**EXERCISE GOAL**
Each line below must be written out exactly as shown.

*** DATASET EXTRACT Section Begins ***

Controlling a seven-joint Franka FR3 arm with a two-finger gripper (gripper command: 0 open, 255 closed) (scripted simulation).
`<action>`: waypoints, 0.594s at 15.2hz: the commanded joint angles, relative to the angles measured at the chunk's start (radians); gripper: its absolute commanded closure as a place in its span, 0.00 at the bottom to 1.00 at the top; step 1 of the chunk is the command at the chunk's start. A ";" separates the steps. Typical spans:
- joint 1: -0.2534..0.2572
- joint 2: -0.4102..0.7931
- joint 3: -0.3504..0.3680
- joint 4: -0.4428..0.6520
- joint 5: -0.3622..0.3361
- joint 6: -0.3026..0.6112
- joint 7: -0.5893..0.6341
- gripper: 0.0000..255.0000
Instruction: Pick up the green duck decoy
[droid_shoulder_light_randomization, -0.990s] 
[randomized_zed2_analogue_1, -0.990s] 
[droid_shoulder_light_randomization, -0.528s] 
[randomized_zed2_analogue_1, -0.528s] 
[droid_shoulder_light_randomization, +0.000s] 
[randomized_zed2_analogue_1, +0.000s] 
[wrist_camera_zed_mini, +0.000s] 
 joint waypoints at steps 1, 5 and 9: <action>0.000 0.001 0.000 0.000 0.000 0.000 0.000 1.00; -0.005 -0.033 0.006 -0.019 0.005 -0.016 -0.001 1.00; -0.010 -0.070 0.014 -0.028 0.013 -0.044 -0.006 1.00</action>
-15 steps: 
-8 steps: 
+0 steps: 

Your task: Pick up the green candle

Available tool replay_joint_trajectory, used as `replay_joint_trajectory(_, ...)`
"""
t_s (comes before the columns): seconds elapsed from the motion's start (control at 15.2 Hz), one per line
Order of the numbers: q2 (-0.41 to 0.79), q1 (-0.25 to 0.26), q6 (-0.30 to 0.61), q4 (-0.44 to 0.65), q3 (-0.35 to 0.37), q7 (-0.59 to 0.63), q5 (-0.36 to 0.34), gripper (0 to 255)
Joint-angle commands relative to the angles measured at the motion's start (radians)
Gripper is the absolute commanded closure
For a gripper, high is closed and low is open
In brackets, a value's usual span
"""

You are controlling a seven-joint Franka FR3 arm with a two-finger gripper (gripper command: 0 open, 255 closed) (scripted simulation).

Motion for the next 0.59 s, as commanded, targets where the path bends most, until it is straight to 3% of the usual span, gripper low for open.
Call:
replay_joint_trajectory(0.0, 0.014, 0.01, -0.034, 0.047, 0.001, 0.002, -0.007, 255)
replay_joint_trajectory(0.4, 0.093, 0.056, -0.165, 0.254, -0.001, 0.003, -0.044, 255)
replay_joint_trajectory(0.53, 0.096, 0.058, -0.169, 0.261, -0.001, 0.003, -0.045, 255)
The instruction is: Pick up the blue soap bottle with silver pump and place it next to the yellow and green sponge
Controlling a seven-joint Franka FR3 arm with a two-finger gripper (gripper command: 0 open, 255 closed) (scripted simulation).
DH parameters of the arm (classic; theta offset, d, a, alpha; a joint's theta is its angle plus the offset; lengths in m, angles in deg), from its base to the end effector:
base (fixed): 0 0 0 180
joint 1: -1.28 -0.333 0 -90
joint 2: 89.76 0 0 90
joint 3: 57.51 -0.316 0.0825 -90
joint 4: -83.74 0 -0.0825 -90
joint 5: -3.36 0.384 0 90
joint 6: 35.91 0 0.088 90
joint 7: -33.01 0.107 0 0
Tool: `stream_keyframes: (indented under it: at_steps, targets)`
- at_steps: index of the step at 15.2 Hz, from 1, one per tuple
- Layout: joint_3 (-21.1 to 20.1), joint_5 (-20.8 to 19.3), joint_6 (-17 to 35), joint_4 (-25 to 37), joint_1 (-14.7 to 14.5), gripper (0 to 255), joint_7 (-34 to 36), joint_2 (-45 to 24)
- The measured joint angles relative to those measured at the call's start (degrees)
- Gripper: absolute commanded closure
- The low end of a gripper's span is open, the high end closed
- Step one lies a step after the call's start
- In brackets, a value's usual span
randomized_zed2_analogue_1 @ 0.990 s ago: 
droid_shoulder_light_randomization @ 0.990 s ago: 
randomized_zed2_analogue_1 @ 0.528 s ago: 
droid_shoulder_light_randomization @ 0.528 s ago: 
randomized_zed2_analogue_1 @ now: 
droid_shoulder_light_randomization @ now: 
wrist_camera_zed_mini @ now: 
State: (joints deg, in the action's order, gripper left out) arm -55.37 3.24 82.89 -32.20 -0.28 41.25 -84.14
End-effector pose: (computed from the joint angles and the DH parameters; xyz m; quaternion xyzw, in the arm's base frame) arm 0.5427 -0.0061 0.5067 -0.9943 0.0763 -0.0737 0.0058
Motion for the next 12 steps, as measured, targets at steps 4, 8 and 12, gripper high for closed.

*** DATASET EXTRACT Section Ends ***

**COMPLETED TASK**
Controlling a seven-joint Franka FR3 arm with a two-finger gripper (gripper command: 0 open, 255 closed) (scripted simulation).
`<action>`: waypoints, 0.594s at 15.2hz: the commanded joint angles, relative to the angles measured at the chunk's start (radians); gripper: its absolute commanded closure as a place in its span, 0.00 at the bottom to 1.00 at the top; step 1 of the chunk is the command at the chunk's start. A ";" separates the steps. Typical spans:
- joint 1: -0.2534..0.2572
- joint 2: -0.4102..0.7931
- joint 3: -0.3504..0.3680
- joint 4: -0.4428..0.6520
- joint 5: -0.3622..0.3361
- joint 6: -0.3026..0.6112
- joint 7: -0.5893..0.6341
- gripper: 0.0000..255.0000
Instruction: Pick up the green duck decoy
[droid_shoulder_light_randomization, -0.990s] 
[randomized_zed2_analogue_1, -0.990s] 
[droid_shoulder_light_randomization, -0.528s] 
[randomized_zed2_analogue_1, -0.528s] 
[droid_shoulder_light_randomization, +0.000s] 
[randomized_zed2_analogue_1, +0.000s] 
[wrist_camera_zed_mini, +0.000s] 
 joint waypoints at steps 1, 5 and 9: <action>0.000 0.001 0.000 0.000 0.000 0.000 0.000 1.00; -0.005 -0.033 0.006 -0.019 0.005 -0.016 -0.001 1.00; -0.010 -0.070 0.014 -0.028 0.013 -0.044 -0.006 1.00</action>
-15 steps: 
-8 steps: 
+0 steps: 

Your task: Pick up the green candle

Available tool replay_joint_trajectory, used as `replay_joint_trajectory(_, ...)`
"""
t_s (comes before the columns): seconds elapsed from the motion's start (control at 15.2 Hz), one per line
Order of the numbers: q2 (-0.41 to 0.79), q1 (-0.25 to 0.26), q6 (-0.30 to 0.61), q4 (-0.44 to 0.65), q3 (-0.35 to 0.37), q7 (-0.59 to 0.63), q5 (-0.36 to 0.34), gripper (0 to 255)
Joint-angle commands relative to the angles measured at the motion's start (radians)
Gripper is the absolute commanded closure
For a gripper, high is closed and low is open
In brackets, a value's usual span
"""

You are controlling a seven-joint Franka FR3 arm with a two-finger gripper (gripper command: 0 open, 255 closed) (scripted simulation).

Motion for the next 0.59 s, as commanded, targets where the path bends most, until it is straight to 3% of the usual span, gripper low for open.
Call:
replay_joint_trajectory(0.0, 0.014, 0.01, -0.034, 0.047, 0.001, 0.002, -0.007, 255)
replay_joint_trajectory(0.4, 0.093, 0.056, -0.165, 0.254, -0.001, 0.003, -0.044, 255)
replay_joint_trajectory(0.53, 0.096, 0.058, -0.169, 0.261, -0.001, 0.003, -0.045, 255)
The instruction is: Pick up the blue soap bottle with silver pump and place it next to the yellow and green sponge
Controlling a seven-joint Franka FR3 arm with a two-finger gripper (gripper command: 0 open, 255 closed) (scripted simulation).
DH parameters of the arm (classic; theta offset, d, a, alpha; a joint's theta is its angle plus the offset; lengths in m, angles in deg), from its base to the end effector:
base (fixed): 0 0 0 180
joint 1: -1.28 -0.333 0 -90
joint 2: 89.76 0 0 90
joint 3: 57.51 -0.316 0.0825 -90
joint 4: -83.74 0 -0.0825 -90
joint 5: -3.36 0.384 0 90
joint 6: 35.91 0 0.088 90
joint 7: -33.01 0.107 0 0
Tool: `stream_keyframes: (indented under it: at_steps, targets)`
- at_steps: index of the step at 15.2 Hz, from 1, one per tuple
- Layout: joint_3 (-21.1 to 20.1), joint_5 (-20.8 to 19.3), joint_6 (-17 to 35), joint_4 (-25 to 37), joint_1 (-14.7 to 14.5), gripper (0 to 255), joint_7 (-34 to 36), joint_2 (-45 to 24)
- The measured joint angles relative to those measured at the call's start (degrees)
- Gripper: absolute commanded closure
- The low end of a gripper's span is open, the high end closed
- Step one lies a step after the call's start
- In brackets, a value's usual span
randomized_zed2_analogue_1 @ 0.990 s ago: 
droid_shoulder_light_randomization @ 0.990 s ago: 
randomized_zed2_analogue_1 @ 0.528 s ago: 
droid_shoulder_light_randomization @ 0.528 s ago: 
randomized_zed2_analogue_1 @ now: 
droid_shoulder_light_randomization @ now: 
wrist_camera_zed_mini @ now: 
State: (joints deg, in the action's order, gripper left out) arm -55.37 3.24 82.89 -32.20 -0.28 41.25 -84.14
End-effector pose: (computed from the joint angles and the DH parameters; xyz m; quaternion xyzw, in the arm's base frame) arm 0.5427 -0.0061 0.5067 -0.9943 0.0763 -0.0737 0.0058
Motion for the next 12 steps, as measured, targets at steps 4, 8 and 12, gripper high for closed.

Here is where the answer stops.